Probably we want to handle this weird error case more gracefully.

Pointed out by a user on #tor who seemed to be confused and enabling all sorts of config options.

Child Tickets

Change History (4)

comment:1 Changed 7 months ago by dgoulet

Keywords: tor-sr added
Milestone: Tor: 0.3.1.x-final
Owner: set to asn
Status: newassigned

comment:2 Changed 7 months ago by asn

Status: assignedneeds_review

The bug here is that we were using authdir_mode_publishes_statuses() to decide whether to initialize the SR subsystem or not. The problem is that that function would also return True if we are BridgeAuthoritativeDir which is something we don't want.

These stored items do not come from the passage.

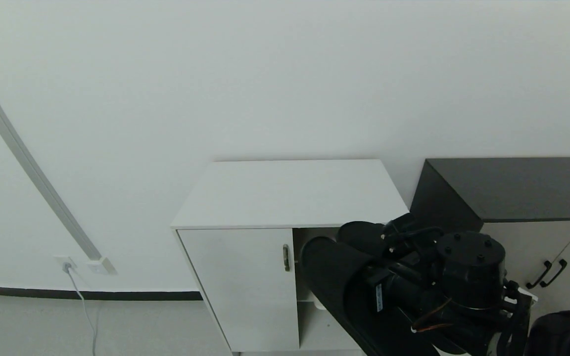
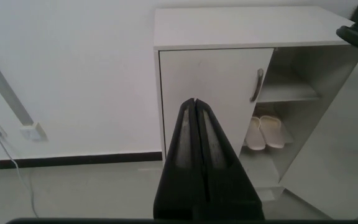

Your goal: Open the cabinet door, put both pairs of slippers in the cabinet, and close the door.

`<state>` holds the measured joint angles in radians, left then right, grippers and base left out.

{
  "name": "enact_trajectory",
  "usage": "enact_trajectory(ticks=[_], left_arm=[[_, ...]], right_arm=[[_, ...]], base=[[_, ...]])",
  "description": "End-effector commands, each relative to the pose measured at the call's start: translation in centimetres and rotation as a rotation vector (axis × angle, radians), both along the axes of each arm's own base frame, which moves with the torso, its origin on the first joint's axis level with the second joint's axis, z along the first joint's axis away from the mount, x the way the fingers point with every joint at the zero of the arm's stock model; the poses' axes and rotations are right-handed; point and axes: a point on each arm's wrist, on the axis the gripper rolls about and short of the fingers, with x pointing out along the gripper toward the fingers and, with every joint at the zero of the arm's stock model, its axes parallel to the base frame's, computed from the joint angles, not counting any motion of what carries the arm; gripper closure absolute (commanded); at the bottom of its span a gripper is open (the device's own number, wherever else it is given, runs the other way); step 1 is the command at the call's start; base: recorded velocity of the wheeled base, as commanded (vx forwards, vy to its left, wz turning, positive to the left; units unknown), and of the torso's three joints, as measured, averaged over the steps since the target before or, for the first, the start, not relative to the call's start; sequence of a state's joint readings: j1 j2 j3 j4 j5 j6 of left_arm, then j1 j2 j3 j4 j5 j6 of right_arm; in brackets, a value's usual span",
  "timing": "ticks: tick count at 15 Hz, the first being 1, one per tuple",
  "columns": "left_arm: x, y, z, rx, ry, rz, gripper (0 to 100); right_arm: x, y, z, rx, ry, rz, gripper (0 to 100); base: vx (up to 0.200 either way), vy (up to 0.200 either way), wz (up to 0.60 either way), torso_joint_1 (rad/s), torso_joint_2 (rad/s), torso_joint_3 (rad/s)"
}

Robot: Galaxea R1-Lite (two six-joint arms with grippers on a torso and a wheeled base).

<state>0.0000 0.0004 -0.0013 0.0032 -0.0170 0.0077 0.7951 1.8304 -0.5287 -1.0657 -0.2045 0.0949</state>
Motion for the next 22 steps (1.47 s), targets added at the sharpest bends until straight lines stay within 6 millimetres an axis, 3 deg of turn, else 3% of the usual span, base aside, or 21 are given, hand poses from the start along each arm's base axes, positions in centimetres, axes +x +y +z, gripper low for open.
enact_trajectory(ticks=[1,6,22], left_arm=[[0.0,0.0,0.0,0.000,0.001,0.000,100],[0.0,0.0,0.0,0.000,0.001,0.000,100],[0.0,0.0,0.0,0.000,0.001,0.000,100]], right_arm=[[0.4,0.3,-1.0,-0.014,0.011,-0.001,100],[0.8,0.2,-2.1,-0.033,0.002,-0.008,100],[0.5,0.1,-2.2,-0.029,-0.024,-0.003,100]], base=[[0.000,0.000,0.00,-0.154,0.35,0.188],[0.000,0.000,0.00,-0.157,0.37,0.200],[0.000,0.000,0.00,-0.201,0.50,0.294]])
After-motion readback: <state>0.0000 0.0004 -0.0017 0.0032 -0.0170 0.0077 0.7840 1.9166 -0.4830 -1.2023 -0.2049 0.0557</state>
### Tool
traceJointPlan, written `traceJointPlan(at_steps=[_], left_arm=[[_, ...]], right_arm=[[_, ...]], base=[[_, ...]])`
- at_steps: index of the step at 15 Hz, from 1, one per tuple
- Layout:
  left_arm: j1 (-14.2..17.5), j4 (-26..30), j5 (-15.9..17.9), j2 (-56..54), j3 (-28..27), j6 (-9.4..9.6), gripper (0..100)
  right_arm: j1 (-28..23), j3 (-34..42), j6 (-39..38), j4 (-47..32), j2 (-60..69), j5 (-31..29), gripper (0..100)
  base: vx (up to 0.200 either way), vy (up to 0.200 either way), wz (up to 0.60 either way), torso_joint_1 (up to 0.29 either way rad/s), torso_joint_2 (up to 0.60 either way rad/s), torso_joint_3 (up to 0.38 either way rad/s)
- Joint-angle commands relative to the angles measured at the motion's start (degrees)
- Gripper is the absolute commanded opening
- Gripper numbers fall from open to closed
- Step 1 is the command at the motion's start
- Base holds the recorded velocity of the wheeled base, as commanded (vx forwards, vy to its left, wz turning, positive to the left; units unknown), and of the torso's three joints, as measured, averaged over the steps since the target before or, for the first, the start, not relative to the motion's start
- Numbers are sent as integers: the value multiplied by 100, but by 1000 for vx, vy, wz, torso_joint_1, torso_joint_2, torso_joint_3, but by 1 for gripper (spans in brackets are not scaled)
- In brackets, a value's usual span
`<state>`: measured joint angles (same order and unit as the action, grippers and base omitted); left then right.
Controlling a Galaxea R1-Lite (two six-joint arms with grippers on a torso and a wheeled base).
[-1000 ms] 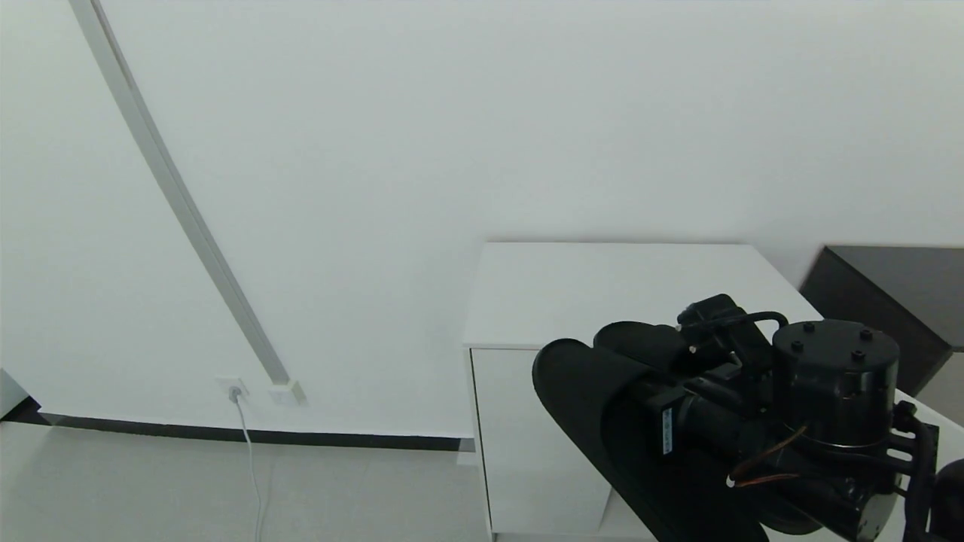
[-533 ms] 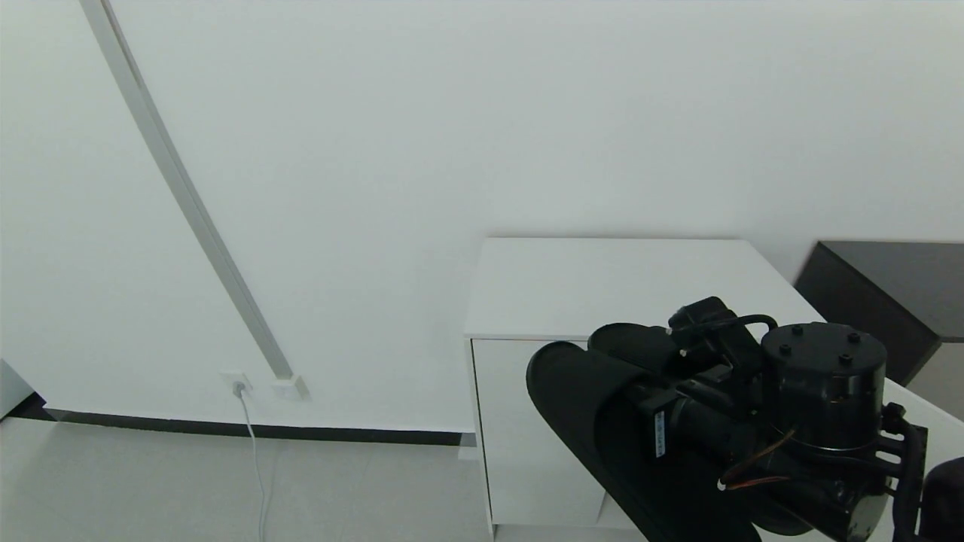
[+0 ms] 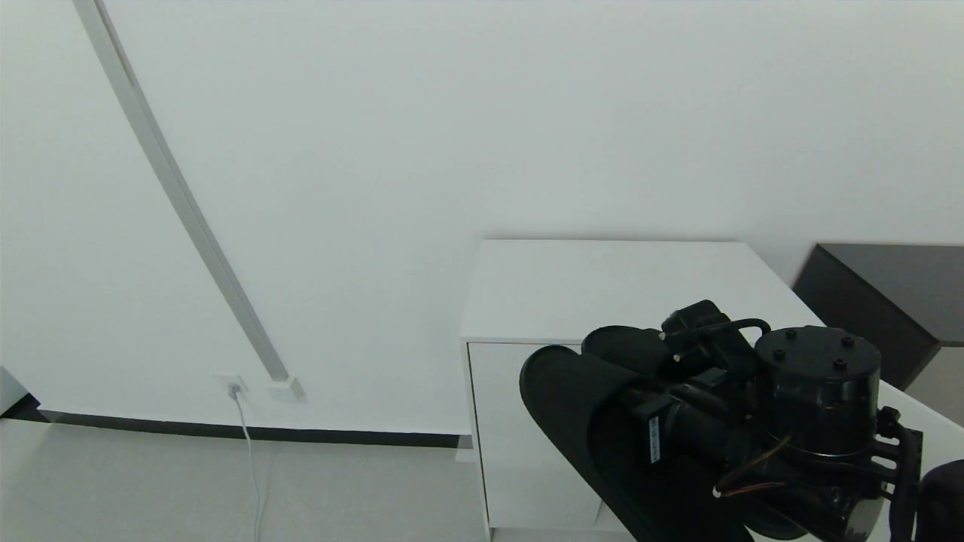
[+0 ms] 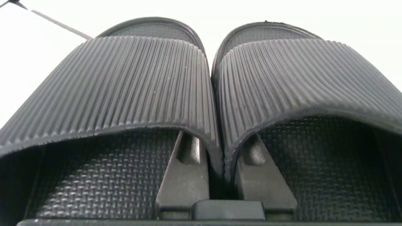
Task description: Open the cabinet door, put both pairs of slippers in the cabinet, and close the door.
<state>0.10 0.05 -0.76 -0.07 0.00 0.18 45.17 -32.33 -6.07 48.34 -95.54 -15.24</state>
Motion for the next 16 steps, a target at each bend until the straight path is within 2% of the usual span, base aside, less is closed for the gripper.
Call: traceJointPlan(at_steps=[1, 16], left_arm=[[8, -5, -4, 7, -9, -1, 0], [8, -5, 5, 7, 0, -1, 0]], right_arm=[[-8, 7, 1, 0, -26, -5, 0], [-17, 78, 9, 18, -26, -14, 0]], base=[[0, -200, 0, 17, 7, -7], [0, -200, 0, 3, 1, 2]])
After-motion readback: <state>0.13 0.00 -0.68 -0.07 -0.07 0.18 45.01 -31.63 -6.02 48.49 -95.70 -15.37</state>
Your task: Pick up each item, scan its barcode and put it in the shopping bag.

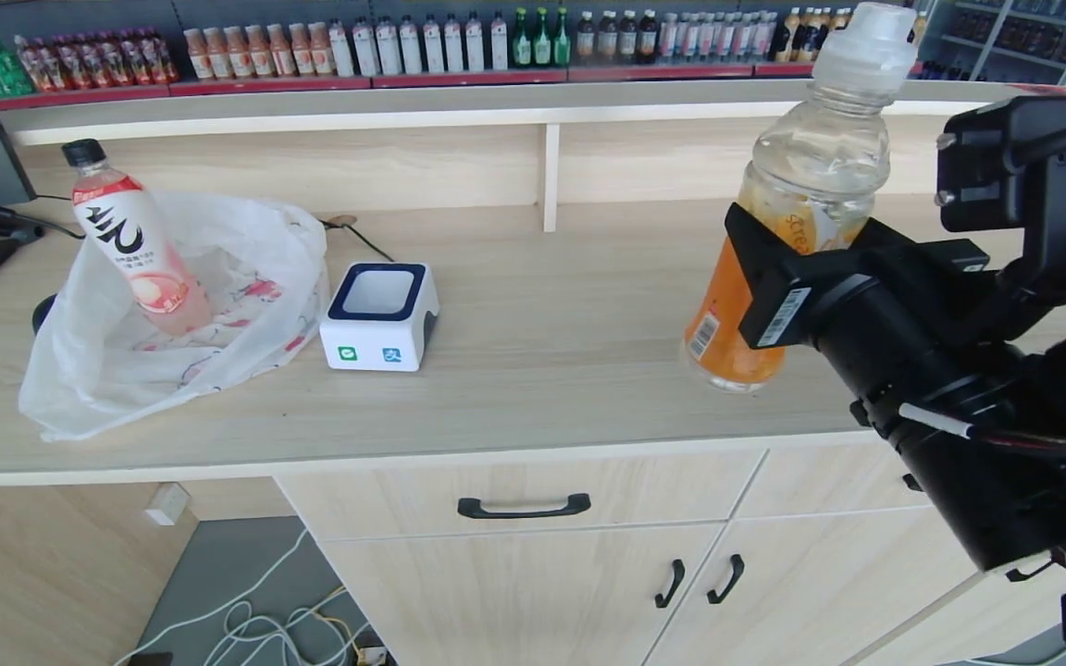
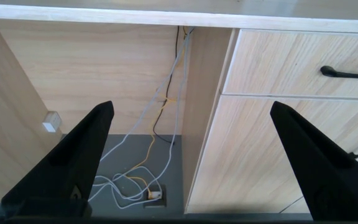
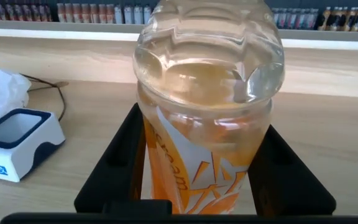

Please see fix in my bug21586 branch. It's as simple as:

/* Setup shared random protocol subsystem. */
-  if (authdir_mode_publishes_statuses(get_options())) {
+  if (authdir_mode_v3(get_options())) {
     if (sr_init(1) < 0) {
       return -1;
     }

Let's keep this bug for 0.3.1; it's not critical enough for 0.3.0 IMO.

comment:3 Changed 7 months ago by dgoulet

Reviewer: dgoulet
Status: needs_reviewmerge_ready

lgtm;

comment:4 Changed 7 months ago by nickm

Resolution: fixed
Status: merge_readyclosed

merged in master

Note: See TracTickets for help on using tickets.